Chernobyl Thirty Years Later – New Safe Confinement

PUBLISHED 31 May 2017

After Chernobyl experienced the catastrophe on April 26, 1986 volunteers encased the nuclear power plant in a sarcophagus of concrete and steel. Thirty years later it is newly entombed.

Chernobyl after the ultimate MCA

Monument in Chernobyl to commemorate the nuclear catastrophe

The First Confinement Actions

This concrete and steel sarcophagus whilst rudimentary, acted to conserve and effectively keep a lid on the radiation. Hence, the sarcophaugs prevents it from entering the atmosphere. This would also enable a radioactive cloud to occur across Europe and beyond as it did when the powerplant first exploded. The sarcophagus in Chernobyl was in danger of collapse. Therefore, it had to be reinforced as recently as a few years ago. If one would not replace the cover, there was a danger of radioactive debris and dust being once more exploded into the atmosphere, which would have been a second catastrophe.

A Giant Project for a New Sarcophagus

Thirty years later, there is a new plan to create a giant stainless steel arch known as  “New Safe Confinement.” This stainless steel arch will slide into place over the reactor. Funded and built by a consortium of global donors, it will create a cap to seal 5.5 tonnes of radioactive material including boric acid, lead and sand along with 220 tonnes of uranium and unstable isotopes and thousands of tonnes of concrete and steel. Containing this level of contamination is undoubtedly a mammoth project and essential task. Overseen by Nicolas Caille, project director for Novarka, the French consortium will manage 2.1 billion euros for this project made in steel, being 110 meters high, 165 meters long, 260 meters wide.

New Safe Confinement in Chernobyl

Replacing the old sarcophagus in Chernobyl

Foto By Tim Porter – Own work, CC BY-SA 3.0

State-of-the-Art Technical Solutions

The new safe confinement tomb will have many improvements. For example, it will be the largest man-made object to move bounded. Teflon coated tracks will pull it into place. The aim of the New Safe Confinement tomb is to confine solid waste matter within the steel structure. This air hangar style structure will consist of kilometers of stainless steel sections and will have 13 arches and twelve bays.
Tubular steel arches will support the structure and will be clad externally with triple layer sandwich panels. Special warm dry air will circulate in the gap between the outer and inner roof layers to prevent corrosion. Construction of the New Safe Confinement tomb has been ongoing since March 2004. It is designed to support the current object shelter, which forms the sarcophagus over nuclear power reactor 4. Multi-core stranded steel cables will pull the structure forward on tracks. This minimises surrounding disturbance to the soil or water table.

Long-Lasting Execution

Part of the works will involve dismantling of sections of the original sarcophagus in Chernobyl. They are corroded and unstable. This will future-proof the site and aim to ensure that the NSC will contain any radioactive waste for the next hundred years. As of April 2016, the main structural arches are complete. Completion of the stainless steel sandwich walls is due to be in place by August 2017. Weighing 30,000 tonnes, the NSC roof had to be jacked into place thirty meters in the air. Workers also added a further pair of legs until the structure reached 110 metres high.
Interestingly, the used jacks were originally intended to raise the nuclear submarine Kursk from its watery grave on the Barents Sea in 2001.

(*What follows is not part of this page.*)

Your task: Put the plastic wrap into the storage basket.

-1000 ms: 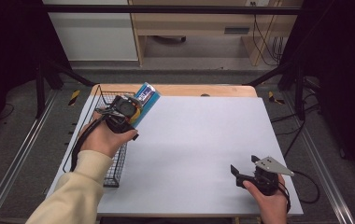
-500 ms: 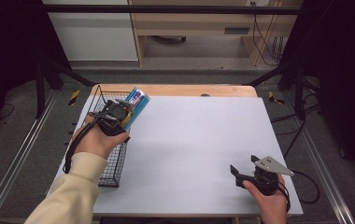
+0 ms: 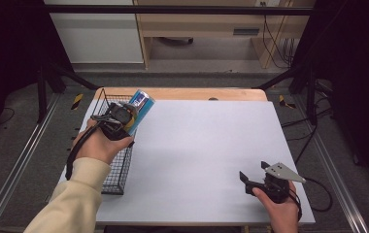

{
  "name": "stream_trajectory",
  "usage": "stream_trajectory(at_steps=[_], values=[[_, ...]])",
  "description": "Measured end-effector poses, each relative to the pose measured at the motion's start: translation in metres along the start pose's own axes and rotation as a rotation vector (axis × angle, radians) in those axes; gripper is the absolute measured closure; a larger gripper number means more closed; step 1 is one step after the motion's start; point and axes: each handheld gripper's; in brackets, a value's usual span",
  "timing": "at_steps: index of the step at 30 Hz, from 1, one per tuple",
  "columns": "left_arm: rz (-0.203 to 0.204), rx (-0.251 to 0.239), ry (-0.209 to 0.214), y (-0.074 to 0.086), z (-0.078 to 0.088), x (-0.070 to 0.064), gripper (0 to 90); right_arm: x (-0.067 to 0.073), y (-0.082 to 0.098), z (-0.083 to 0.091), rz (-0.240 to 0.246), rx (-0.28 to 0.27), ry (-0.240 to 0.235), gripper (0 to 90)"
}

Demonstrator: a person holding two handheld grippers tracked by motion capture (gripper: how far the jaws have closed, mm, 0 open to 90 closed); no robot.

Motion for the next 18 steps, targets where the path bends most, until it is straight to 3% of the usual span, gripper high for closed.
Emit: stream_trajectory(at_steps=[7, 18], values=[[0.007, 0.015, -0.02, -0.0057, 0.0065, 0.0061, 32.2, -0.0002, 0.0001, 0.0, -0.006, 0.002, -0.001, 12.6], [0.014, 0.058, -0.03, 0.0, 0.0044, 0.0101, 32.2, 0.0001, -0.0006, -0.0008, -0.007, 0.0, -0.011, 12.6]])
Point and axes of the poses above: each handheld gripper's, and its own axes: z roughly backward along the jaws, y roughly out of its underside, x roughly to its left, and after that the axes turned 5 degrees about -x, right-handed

Working on site in Chernobyl

Stainless steel sarcophagus in Chernobyl

Foto By Tim Porter – Own work, CC BY-SA 3.0

Humans Still Needed on Site

The co-ordination to ensure that the process goes smoothly is crucial. If traction is greater on one side than the other, the entire structure is under greater pressure. This is then causing twisting, straining or buckling which would weaken the structure. Undeniably, the greatest issue to complete the project will be the human resources. Just twelve minutes working at the NSC can give a worker their annual exposure level. Clearly, the cost of the project has been quite phenomenal. However, there is no comparison to the costs which would result, if the original sarcophagus structure were to fail.

Swiss Stainless Steel Sections for Chernobyl

Also Montanstahl took part in this huge project. Some quantities of standard structural stainless steel sections were produced in Switzerland. Thanks to Montanstahl’s laser welding technique, it was possible to produce and supply in very short time stainless steel beams and channels in lengths greater than 12.4 meters.